Look below for the line holding "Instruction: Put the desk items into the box" and the line holding "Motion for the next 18". Transcribe exactly those lines and all lines between them, nothing more.

::::::::::

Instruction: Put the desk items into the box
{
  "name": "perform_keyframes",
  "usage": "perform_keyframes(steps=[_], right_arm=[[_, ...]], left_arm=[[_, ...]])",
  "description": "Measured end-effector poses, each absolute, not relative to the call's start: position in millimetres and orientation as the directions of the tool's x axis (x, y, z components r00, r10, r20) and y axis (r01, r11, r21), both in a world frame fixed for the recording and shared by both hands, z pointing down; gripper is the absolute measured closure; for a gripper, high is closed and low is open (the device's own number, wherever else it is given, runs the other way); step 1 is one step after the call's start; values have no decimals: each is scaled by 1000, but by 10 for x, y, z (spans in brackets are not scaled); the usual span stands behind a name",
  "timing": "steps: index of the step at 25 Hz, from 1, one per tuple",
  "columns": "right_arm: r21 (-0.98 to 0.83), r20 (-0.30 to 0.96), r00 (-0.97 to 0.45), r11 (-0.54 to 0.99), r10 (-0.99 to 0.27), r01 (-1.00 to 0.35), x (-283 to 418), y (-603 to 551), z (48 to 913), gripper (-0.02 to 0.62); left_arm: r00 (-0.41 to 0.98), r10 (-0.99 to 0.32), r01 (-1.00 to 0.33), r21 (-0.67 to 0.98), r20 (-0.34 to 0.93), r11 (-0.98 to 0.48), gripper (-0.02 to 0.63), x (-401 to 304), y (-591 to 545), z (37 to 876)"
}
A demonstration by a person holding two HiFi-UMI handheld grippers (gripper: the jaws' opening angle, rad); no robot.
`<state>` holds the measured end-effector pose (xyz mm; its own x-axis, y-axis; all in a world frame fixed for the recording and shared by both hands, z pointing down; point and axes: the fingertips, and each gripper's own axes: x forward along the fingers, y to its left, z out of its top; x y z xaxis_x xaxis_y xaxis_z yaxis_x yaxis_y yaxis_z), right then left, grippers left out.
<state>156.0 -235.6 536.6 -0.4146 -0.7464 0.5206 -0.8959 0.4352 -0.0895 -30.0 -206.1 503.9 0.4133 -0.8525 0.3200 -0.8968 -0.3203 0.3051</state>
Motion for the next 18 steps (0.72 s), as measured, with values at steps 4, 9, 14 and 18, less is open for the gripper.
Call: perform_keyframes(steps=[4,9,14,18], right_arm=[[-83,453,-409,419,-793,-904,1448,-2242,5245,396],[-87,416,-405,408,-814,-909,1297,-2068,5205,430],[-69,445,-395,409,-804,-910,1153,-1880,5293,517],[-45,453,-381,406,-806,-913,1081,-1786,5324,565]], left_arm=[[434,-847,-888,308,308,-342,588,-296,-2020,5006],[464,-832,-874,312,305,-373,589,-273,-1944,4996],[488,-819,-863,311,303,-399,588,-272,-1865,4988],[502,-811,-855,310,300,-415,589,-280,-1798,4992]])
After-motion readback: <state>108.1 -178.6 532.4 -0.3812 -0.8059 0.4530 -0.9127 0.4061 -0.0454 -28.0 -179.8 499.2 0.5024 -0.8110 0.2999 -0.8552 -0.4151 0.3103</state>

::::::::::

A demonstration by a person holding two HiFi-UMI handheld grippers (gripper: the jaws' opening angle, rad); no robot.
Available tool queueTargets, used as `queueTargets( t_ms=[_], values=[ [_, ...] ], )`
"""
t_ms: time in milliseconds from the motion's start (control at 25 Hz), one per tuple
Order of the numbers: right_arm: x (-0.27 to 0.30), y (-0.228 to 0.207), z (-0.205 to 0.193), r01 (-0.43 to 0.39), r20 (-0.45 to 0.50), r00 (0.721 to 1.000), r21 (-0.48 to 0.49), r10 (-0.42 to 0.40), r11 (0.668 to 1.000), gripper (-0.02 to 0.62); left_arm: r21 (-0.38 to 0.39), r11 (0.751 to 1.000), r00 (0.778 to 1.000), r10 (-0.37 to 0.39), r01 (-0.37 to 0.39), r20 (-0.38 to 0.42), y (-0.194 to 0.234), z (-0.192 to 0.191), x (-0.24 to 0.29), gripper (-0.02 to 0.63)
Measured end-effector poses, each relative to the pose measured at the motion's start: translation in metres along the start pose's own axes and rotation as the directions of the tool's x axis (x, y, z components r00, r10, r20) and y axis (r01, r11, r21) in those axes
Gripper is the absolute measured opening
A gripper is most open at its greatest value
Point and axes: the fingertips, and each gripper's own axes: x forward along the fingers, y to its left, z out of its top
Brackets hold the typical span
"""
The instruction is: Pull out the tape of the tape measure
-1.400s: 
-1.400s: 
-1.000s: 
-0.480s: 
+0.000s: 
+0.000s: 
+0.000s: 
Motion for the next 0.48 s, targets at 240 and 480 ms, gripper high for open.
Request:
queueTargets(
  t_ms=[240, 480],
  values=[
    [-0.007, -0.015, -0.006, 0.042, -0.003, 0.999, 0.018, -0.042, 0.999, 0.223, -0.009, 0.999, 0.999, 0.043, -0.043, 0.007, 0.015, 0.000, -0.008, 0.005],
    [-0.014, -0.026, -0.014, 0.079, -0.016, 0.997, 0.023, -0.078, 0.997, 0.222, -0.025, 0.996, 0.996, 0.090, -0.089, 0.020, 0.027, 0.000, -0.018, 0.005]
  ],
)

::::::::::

* Completed exercise *
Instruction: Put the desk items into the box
{
  "name": "perform_keyframes",
  "usage": "perform_keyframes(steps=[_], right_arm=[[_, ...]], left_arm=[[_, ...]])",
  "description": "Measured end-effector poses, each absolute, not relative to the call's start: position in millimetres and orientation as the directions of the tool's x axis (x, y, z components r00, r10, r20) and y axis (r01, r11, r21), both in a world frame fixed for the recording and shared by both hands, z pointing down; gripper is the absolute measured closure; for a gripper, high is closed and low is open (the device's own number, wherever else it is given, runs the other way); step 1 is one step after the call's start; values have no decimals: each is scaled by 1000, but by 10 for x, y, z (spans in brackets are not scaled); the usual span stands behind a name",
  "timing": "steps: index of the step at 25 Hz, from 1, one per tuple",
  "columns": "right_arm: r21 (-0.98 to 0.83), r20 (-0.30 to 0.96), r00 (-0.97 to 0.45), r11 (-0.54 to 0.99), r10 (-0.99 to 0.27), r01 (-1.00 to 0.35), x (-283 to 418), y (-603 to 551), z (48 to 913), gripper (-0.02 to 0.62); left_arm: r00 (-0.41 to 0.98), r10 (-0.99 to 0.32), r01 (-1.00 to 0.33), r21 (-0.67 to 0.98), r20 (-0.34 to 0.93), r11 (-0.98 to 0.48), gripper (-0.02 to 0.63), x (-401 to 304), y (-591 to 545), z (37 to 876)"
}
A demonstration by a person holding two HiFi-UMI handheld grippers (gripper: the jaws' opening angle, rad); no robot.
`<state>` holds the measured end-effector pose (xyz mm; its own x-axis, y-axis; all in a world frame fixed for the recording and shared by both hands, z pointing down; point and axes: the fingertips, and each gripper's own axes: x forward along the fingers, y to its left, z out of its top; x y z xaxis_x xaxis_y xaxis_z yaxis_x yaxis_y yaxis_z), right then left, grippers left out.
<state>156.0 -235.6 536.6 -0.4146 -0.7464 0.5206 -0.8959 0.4352 -0.0895 -30.0 -206.1 503.9 0.4133 -0.8525 0.3200 -0.8968 -0.3203 0.3051</state>
Motion for the next 18 steps (0.72 s), as measured, with values at steps 4, 9, 14 and 18, less is open for the gripper.

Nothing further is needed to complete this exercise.